放在更适合的地方。」
「倒也不错,毕竟眼前早有了合适的人了,确实是不需要她了。」
燕景祁当时说完后,便姿态随意地将那本写有王丛璧过往的奏书搁在一旁,转而翻看起她早前批阅过的其他奏章来。
很快,又指出其中的不足──
「你这里写的批语,也不算错,可过于温和了。若门下省的人不过,或是重新再议,你要因他们退让么?」
那本奏章上写的,是地方上的某位官员渎职,其后又心生悔意,做了不少补救之举,以至被查实后,朝中诸大臣对这人的处置迟迟难决,这才报到了御前。
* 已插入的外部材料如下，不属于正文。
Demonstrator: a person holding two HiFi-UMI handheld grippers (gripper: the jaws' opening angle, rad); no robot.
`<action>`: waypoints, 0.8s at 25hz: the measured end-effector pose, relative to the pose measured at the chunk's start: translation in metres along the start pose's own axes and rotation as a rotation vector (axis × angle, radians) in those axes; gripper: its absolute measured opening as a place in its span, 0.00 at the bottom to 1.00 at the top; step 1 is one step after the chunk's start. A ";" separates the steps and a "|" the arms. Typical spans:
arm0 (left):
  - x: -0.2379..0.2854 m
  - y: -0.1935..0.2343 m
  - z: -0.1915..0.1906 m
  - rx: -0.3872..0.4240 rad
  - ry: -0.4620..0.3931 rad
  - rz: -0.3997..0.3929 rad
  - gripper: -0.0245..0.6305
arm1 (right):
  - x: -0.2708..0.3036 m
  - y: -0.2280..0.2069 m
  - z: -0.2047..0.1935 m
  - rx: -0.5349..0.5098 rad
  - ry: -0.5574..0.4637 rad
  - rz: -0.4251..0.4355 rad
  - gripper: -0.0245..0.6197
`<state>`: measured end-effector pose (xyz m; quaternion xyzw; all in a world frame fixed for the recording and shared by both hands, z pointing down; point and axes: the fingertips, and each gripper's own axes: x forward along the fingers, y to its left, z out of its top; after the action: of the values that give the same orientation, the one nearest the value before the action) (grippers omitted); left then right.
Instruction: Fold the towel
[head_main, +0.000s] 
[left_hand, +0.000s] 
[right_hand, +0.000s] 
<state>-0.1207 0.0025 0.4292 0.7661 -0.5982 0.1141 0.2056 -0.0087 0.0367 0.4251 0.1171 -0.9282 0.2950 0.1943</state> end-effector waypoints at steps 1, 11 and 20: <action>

而元嘉顾念此人有悔过之举,定的是撤职加罚俸,再将其贬为白丁,可在燕景祁的口中,却还是太过温和。
「将他下狱,定流刑或者徒刑。」
这是燕景祁的原话。
她当时应该是犹豫的,所以燕景祁才会提点般又一次补充道──
「定的重些,门下省的要改,便由着他们去改,改到最后,自然就成了你一开始希望的结果了。」
「若他们不改呢?」
「那便是你的做法无误,那些人活该如此,朝臣们也自然遵从。」
那之后,燕景祁又翻着其他几本奏章点了她几句,至于王丛璧的事情,再未从男人的嘴里提到过。
“我太过温和么……”
元嘉盯着手里的奏章,若有所思。